Home     |     .Net Programming    |     cSharp Home    |     Sql Server Home    |     Javascript / Client Side Development     |     Ajax Programming

Ruby on Rails Development     |     Perl Programming     |     C Programming Language     |     C++ Programming     |     IT Jobs

Python Programming Language     |     Laptop Suggestions?    |     TCL Scripting     |     Fortran Programming     |     Scheme Programming Language


 
 
Cervo Technologies
The Right Source to Outsource

MS Dynamics CRM 3.0

TCL(Tool Command Language) Scripting

Looking for suggestions on fast string comparison


I need to diff two text files line by line. Does anybody know what the
best (fastest) way of doing it?
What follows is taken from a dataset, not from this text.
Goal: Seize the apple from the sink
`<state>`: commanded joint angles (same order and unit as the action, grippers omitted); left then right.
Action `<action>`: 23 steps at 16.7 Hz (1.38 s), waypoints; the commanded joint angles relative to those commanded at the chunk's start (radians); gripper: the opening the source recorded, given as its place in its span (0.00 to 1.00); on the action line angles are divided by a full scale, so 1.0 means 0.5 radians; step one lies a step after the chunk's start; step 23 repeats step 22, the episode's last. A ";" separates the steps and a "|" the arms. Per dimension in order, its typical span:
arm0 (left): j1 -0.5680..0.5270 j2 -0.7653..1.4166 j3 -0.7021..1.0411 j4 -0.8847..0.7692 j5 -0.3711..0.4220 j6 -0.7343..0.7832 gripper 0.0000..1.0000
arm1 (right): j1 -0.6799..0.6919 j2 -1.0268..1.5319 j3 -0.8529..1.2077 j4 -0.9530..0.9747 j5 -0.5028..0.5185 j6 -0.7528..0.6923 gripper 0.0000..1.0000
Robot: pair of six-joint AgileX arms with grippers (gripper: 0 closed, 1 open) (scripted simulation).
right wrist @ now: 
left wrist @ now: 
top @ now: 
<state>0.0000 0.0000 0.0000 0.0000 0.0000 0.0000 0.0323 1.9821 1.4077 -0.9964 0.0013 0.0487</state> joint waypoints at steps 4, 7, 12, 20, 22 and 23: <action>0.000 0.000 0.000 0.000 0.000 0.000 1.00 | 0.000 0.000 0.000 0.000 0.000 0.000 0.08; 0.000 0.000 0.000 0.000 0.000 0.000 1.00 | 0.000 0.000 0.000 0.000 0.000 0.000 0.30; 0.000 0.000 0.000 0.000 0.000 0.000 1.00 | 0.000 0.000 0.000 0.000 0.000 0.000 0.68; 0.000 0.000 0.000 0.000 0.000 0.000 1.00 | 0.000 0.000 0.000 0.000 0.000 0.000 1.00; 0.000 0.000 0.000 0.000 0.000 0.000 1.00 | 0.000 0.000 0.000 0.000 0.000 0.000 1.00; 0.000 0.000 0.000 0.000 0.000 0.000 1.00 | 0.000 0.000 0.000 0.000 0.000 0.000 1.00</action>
I can use "string match" or "$line1 ==
$line2", but am not sure if those are the fastest comparison.

Thansk,
Jim

At 2007-05-22 02:13PM, "jimwu88NOOOS@yahoo.com" wrote:

>  I need to diff two text files line by line. Does anybody know what the
>  best (fastest) way of doing it? I can use "string match" or "$line1 ==
>  $line2", but am not sure if those are the fastest comparison.

I would guess [string compare] would be what you want.
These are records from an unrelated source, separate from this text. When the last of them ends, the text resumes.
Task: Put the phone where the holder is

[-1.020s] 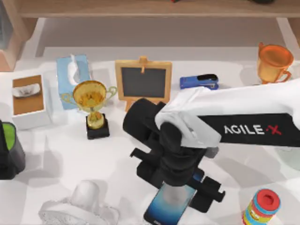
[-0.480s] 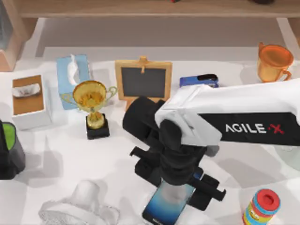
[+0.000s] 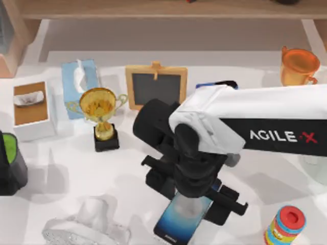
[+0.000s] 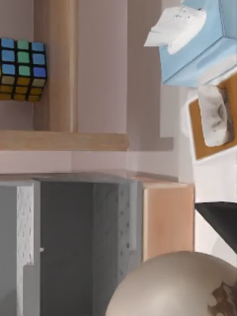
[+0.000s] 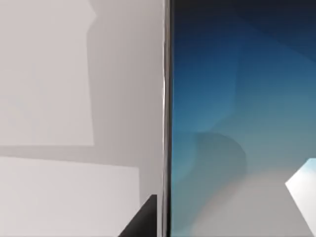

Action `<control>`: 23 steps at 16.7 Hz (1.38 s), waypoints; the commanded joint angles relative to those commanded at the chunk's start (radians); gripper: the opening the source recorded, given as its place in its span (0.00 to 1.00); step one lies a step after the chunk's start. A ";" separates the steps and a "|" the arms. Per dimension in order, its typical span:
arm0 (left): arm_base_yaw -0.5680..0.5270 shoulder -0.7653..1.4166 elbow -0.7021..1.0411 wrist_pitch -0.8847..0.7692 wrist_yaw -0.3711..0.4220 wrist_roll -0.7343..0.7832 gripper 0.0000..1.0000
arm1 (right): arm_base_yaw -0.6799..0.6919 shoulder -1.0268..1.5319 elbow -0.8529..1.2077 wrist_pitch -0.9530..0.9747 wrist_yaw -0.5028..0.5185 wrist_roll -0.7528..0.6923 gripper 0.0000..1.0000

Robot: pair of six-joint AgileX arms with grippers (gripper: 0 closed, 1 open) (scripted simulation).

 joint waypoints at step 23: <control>0.000 0.000 0.000 0.000 0.000 0.000 1.00 | -1.285 -0.397 0.051 0.345 -0.639 -1.731 0.00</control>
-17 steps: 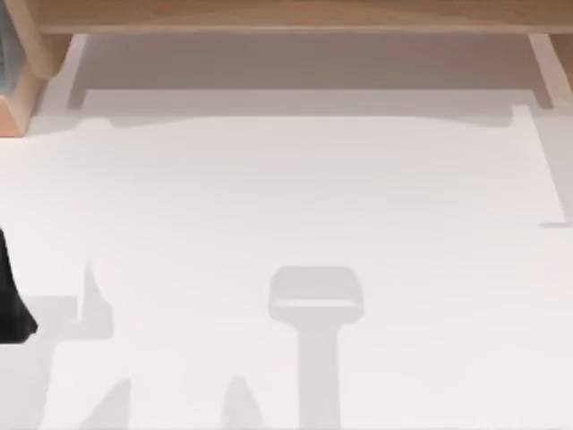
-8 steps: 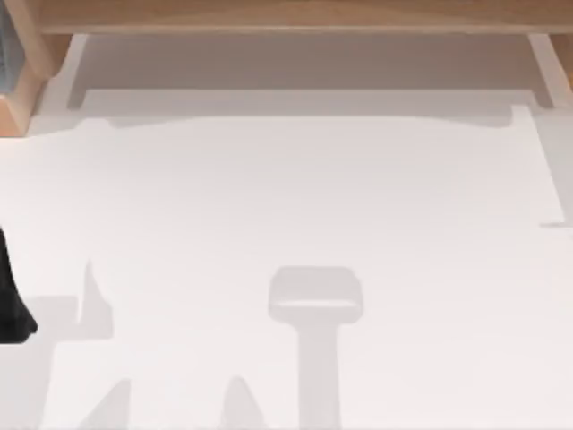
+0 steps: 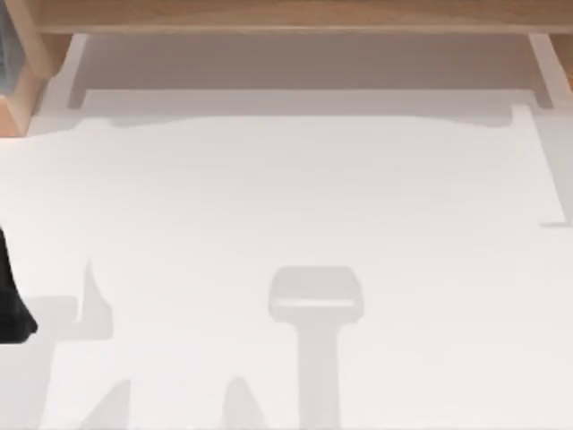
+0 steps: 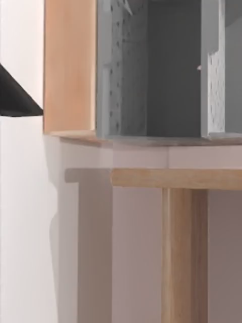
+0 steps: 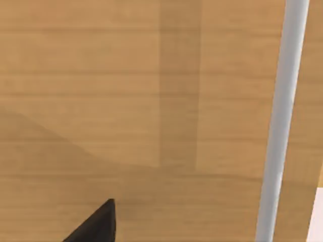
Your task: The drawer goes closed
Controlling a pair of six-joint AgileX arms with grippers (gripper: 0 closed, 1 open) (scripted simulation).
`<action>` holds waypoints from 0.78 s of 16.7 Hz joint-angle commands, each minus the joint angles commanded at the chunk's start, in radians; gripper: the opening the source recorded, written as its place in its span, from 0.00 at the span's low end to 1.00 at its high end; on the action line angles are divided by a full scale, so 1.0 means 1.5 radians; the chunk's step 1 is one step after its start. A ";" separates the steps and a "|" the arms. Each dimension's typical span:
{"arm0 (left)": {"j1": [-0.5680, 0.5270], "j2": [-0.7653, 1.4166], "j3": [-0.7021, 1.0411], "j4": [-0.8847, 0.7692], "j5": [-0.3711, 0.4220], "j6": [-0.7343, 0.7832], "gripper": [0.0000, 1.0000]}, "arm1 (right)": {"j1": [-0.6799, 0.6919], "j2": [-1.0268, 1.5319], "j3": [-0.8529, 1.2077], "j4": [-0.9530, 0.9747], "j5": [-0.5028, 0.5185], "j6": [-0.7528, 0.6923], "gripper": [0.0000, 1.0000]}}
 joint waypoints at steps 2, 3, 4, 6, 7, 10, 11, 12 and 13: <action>0.000 0.000 0.000 0.000 0.000 0.000 1.00 | 0.000 0.000 0.000 0.000 0.000 0.000 1.00; 0.000 0.000 0.000 0.000 0.000 0.000 1.00 | 0.000 0.000 0.000 0.000 0.000 0.000 0.92; 0.000 0.000 0.000 0.000 0.000 0.000 1.00 | 0.000 0.000 0.000 0.000 0.000 0.000 0.85; 0.000 0.000 0.000 0.000 0.000 0.000 1.00 | 0.000 0.000 0.000 0.000 0.000 0.000 0.70; 0.000 0.000 0.000 0.000 0.000 0.000 1.00 | 0.000 0.000 0.000 0.000 0.000 0.000 0.62; 0.000 0.000 0.000 0.000 0.000 0.000 1.00 | 0.000 0.000 0.000 0.000 0.000 0.000 0.40; 0.000 0.000 0.000 0.000 0.000 0.000 1.00 | 0.000 0.000 0.000 0.000 0.000 0.000 0.32; 0.000 0.000 0.000 0.000 0.000 0.000 1.00 | 0.000 0.000 0.000 0.000 0.000 0.000 0.25; 0.000 0.000 0.000 0.000 0.000 0.000 1.00 | 0.000 0.000 0.000 0.000 0.000 0.000 0.17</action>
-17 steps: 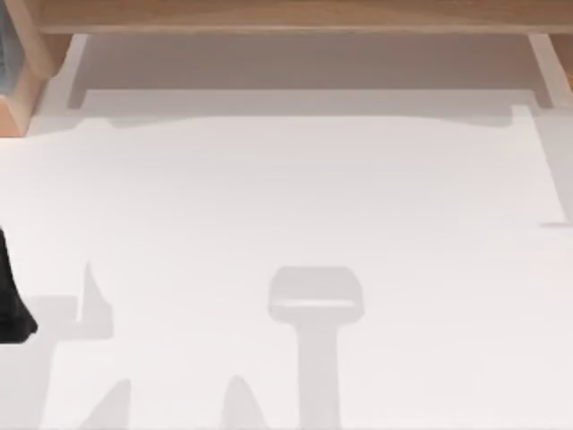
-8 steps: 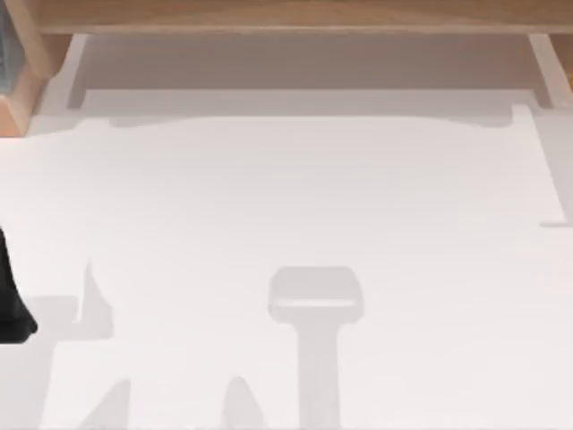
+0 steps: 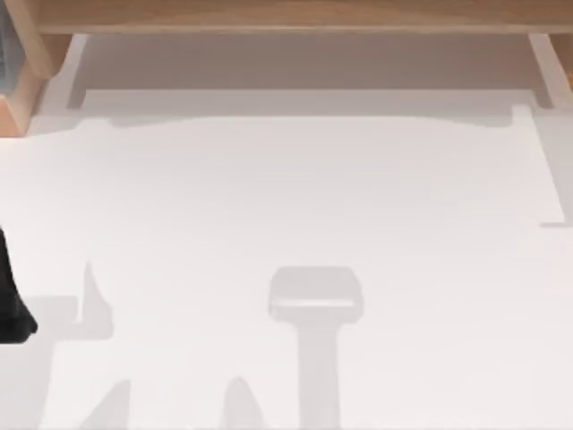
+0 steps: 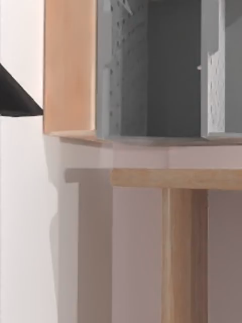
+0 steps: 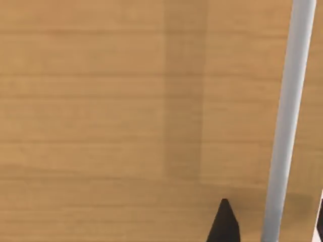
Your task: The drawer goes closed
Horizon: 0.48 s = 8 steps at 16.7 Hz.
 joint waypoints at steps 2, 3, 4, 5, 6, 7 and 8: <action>0.000 0.000 0.000 0.000 0.000 0.000 1.00 | 0.000 0.000 0.000 0.000 0.000 0.000 0.02; 0.000 0.000 0.000 0.000 0.000 0.000 1.00 | 0.000 0.000 0.000 0.000 0.000 0.000 0.00; 0.000 0.000 0.000 0.000 0.000 0.000 1.00 | 0.000 0.000 0.000 0.000 0.000 0.000 0.00; 0.000 0.000 0.000 0.000 0.000 0.000 1.00 | 0.000 0.000 0.000 0.000 0.000 0.000 0.00; 0.000 0.000 0.000 0.000 0.000 0.000 1.00 | 0.000 0.000 0.000 0.000 0.000 0.000 0.00; 0.000 0.000 0.000 0.000 0.000 0.000 1.00 | 0.000 0.000 0.000 0.000 0.000 0.000 0.00; 0.000 0.000 0.000 0.000 0.000 0.000 1.00 | 0.000 0.000 0.000 0.000 0.000 0.000 0.00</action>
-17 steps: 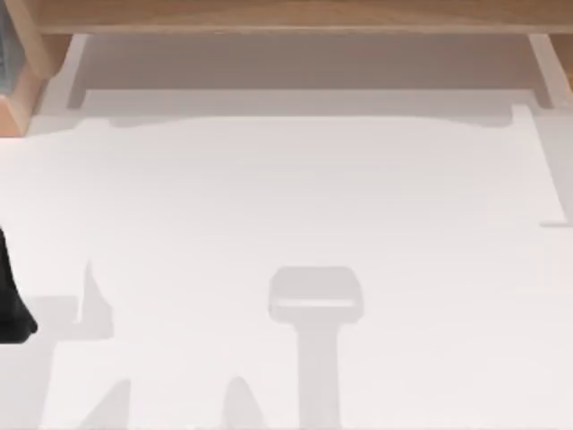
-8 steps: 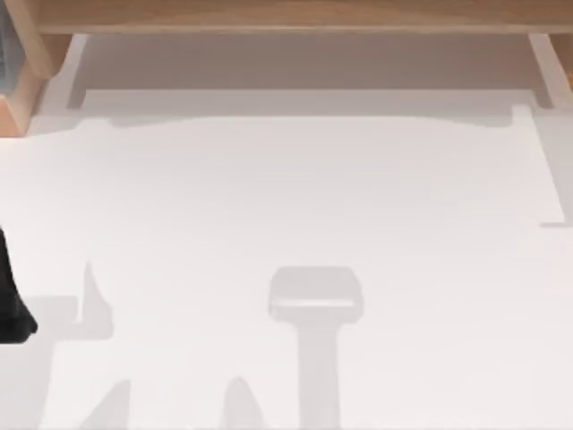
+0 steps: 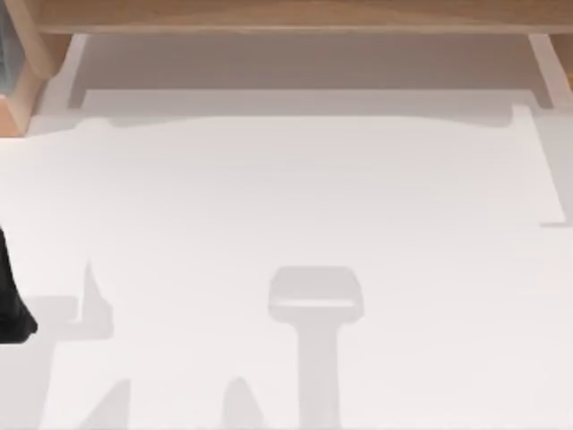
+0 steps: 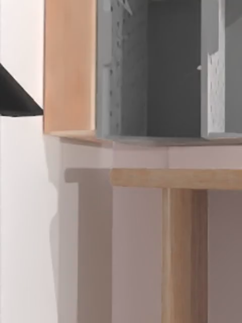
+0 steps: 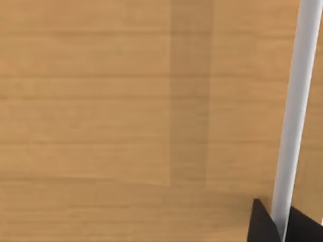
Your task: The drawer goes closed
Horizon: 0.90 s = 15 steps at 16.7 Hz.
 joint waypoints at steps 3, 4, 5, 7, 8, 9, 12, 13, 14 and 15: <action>0.000 0.000 0.000 0.000 0.000 0.000 1.00 | -0.001 0.001 -0.001 -0.002 0.000 0.001 0.00; 0.000 0.000 0.000 0.000 0.000 0.000 1.00 | 0.001 0.003 0.002 -0.004 0.002 0.001 0.00; 0.000 0.000 0.000 0.000 0.000 0.000 1.00 | 0.009 0.009 0.010 -0.011 0.009 0.002 0.00; 0.000 0.000 0.000 0.000 0.000 0.000 1.00 | 0.030 0.022 0.048 -0.037 0.031 0.001 0.00; 0.000 0.000 0.000 0.000 0.000 0.000 1.00 | 0.037 0.028 0.076 -0.047 0.038 0.001 0.00; 0.000 0.000 0.000 0.000 0.000 0.000 1.00 | 0.047 0.034 0.103 -0.061 0.049 0.001 0.00; 0.000 0.000 0.000 0.000 0.000 0.000 1.00 | 0.076 0.056 0.145 -0.094 0.079 0.000 0.00; 0.000 0.000 0.000 0.000 0.000 0.000 1.00 | 0.077 0.056 0.146 -0.095 0.079 0.000 0.00; 0.000 0.000 0.000 0.000 0.000 0.000 1.00 | 0.077 0.056 0.146 -0.095 0.079 0.000 0.00; 0.000 0.000 0.000 0.000 0.000 0.000 1.00 | 0.073 0.055 0.143 -0.096 0.079 0.002 0.00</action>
Or perhaps [exec diff old_file new_file]

--
Glenn Jackman
"You can only be young once. But you can always be immature." -- Dave Barry

Glenn Jackman wrote:
> At 2007-05-22 02:13PM, "jimwu88NOOOS@yahoo.com" wrote:
>>  I need to diff two text files line by line. Does anybody know what the
>>  best (fastest) way of doing it? I can use "string match" or "$line1 ==
>>  $line2", but am not sure if those are the fastest comparison.

> I would guess [string compare] would be what you want.

> Or perhaps [exec diff old_file new_file]

In pure Tcl I would guess that

if { $string1 ne $string2 } {
  not_equal_something

}

is the fastest comparison of two strings, because "ne" is direct string
comparison implemented in C and not equal (ne) should be faster than equal
(eq).

For additional speedup you should read both files in big chunks with [read]
instead of [gets] and then split into lines with [split] or compare chunks
directly, if exact line-numbering is not necessary.

Regards
Stephan

jimwu88NOOOS@yahoo.com schrieb:
> I need to diff two text files line by line. Does anybody know what the
> best (fastest) way of doing it? I can use "string match" or "$line1 ==
> $line2", but am not sure if those are the fastest comparison.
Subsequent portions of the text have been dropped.